Spadafora risponde ai dubbi di Gravina
Nell'ultima intervista rilasciata ieri sera su rete 4 durante la trasmissione "Stasera Italia", il ministro dello Sport Spadafora scioglie il dubbio sulla quarantena per il singolo giocatore in caso di positività.
Il punto cruciale riguarderebbe il come comportarsi nel caso di un nuovo contagio nello staff, sempre secondo le regole prestabilite.
Certo è che qualora un giocatore dovesse essere infettato, automaticamente tutta la squadra andrebbe in quarantena.
Alla domanda sulla positività del singolo calciatore il ministro risponde che dopo la riapertura del 18 maggio se la curva epidemiologica non dovesse riscontrare criticità, da parte della societa' ci sarà la massima collaborazione a riconsiderare anche la regola sulla quarantena, ma l'importante e' che adesso le regole vigenti vengano osservate.
Il ministro afferma che se le società rispetteranno il protocollo nessuno impedirà loro un eventuale inizio a metà giugno(sempre contagi permettendo).
"La meraviglia di Spadafora"
Con stupore Spadafora ha appreso dalla stessa Lega serie A e dalla FIGC che il 18 maggio, entrambe non potranno rispettare il protocollo da loro stessi redatto, soprattutto riguardo all'eventuale auto-isolamento delle compagini.
Per questo motivo, egli ha ribadito che non è stato né il governo né il comitato tecnico-scientifico a provocare tutto ciò, perché le societa' si sono rese conto che non sono attrezzate per auto-isolarsi; ma comunque potranno allenarsi rispettando le regole del distanziamento.
Se la FIGC non riuscira' a garantire l'auto-isolamento I calciatori dovranno osservare le norme come avviene in tutti gli altri sport di squadra, consentendo agli stessi giocatori, una volta finito l'allenamento, di dormire a casa rispettando però il distanziamento; perciò lunedì prossimo gli allenamenti riprenderanno secondo le regole prestabilite, cioè quelle sulle distanze di sicurezza, che rappresentano la garanzia per la ripresa della stagione.
Per quanto riguarda le altre attività sportive, come i circoli , le palestre, le scuole di danza, la ripartenza sarà per il 25 maggio e in questo caso, il protocollo, non essendo restrittivo come per gli sport collettivi, riguarderà soprattutto il distanziamento e la sanificazione frequente degli ambienti.
" Le perplessità del Presidente Gravina"
Gravina aveva già parlato poche ore prima della difficoltà che si sarebbe verificata qualora ci fosse stato un giocatore positivo e della conseguente quarantena della squadra, proprio per evitare degli attriti tra la FIGC e il governo.
Lo stesso presidente sottolineava ancora una volta di aver dato sempre priorità alla salute, ma si rendeva conto che loro malgrado tutte le società erano impossibilitate nel trovare strutture ricettive aperte per gli atleti, e quindi auspicava una variazione del protocollo che trasformasse gli allenamenti individuali in collettivi.
"Responsabilità dei medici solo per dolo o colpa grave"
Gravina aggiungeva che i medici risponderebbero solo in caso di dolo e colpa grave(come scritto nella circolare Inail)e che questa eventualità lo lasciava più sereno.
Lui concludeva che essendo questo un periodo pieno di incertezze, la Lega di serie A sarà favorevole a qualsiasi soluzione.
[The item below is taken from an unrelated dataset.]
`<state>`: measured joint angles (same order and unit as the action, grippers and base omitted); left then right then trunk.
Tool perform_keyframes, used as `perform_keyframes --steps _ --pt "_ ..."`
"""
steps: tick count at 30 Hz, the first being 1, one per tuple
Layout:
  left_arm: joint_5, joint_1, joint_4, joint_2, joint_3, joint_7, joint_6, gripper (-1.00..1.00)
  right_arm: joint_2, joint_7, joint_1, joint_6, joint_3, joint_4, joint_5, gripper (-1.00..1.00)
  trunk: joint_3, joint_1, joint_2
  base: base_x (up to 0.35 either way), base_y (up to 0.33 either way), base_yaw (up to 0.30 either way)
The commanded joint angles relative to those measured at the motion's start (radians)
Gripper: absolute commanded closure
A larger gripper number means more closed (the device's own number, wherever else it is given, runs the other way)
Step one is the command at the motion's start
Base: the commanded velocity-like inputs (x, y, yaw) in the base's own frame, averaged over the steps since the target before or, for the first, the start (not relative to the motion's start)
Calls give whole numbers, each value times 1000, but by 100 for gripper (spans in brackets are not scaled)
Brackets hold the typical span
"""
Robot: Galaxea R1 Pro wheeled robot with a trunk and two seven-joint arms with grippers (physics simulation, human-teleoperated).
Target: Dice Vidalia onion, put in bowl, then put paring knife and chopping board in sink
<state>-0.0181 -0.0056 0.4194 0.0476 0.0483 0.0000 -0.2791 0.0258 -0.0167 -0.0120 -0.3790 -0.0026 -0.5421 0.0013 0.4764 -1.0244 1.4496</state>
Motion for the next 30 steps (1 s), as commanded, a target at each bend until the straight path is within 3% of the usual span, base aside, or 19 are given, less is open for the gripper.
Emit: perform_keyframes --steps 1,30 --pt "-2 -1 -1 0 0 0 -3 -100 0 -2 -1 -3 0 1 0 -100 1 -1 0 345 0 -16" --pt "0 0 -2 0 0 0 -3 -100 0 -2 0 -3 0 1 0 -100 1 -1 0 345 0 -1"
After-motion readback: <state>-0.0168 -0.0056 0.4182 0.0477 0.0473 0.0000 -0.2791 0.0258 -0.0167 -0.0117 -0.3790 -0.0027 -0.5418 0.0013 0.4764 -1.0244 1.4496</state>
Qualora non si riuscissero a disputare tutte le partite, si potrà pensare seriamente anche all'ipotesi della disputa dei play- off.
Tutti questi argomenti dovranno essere rivalutati e ridiscussi in base alle circostanze esterne, all'andamento della curva dei contagi e alla problematica della carenza delle strutture alberghiere chiuse a causa del covid 19.
La fase 2 sarà pertanto determinante anche per questo aspetto.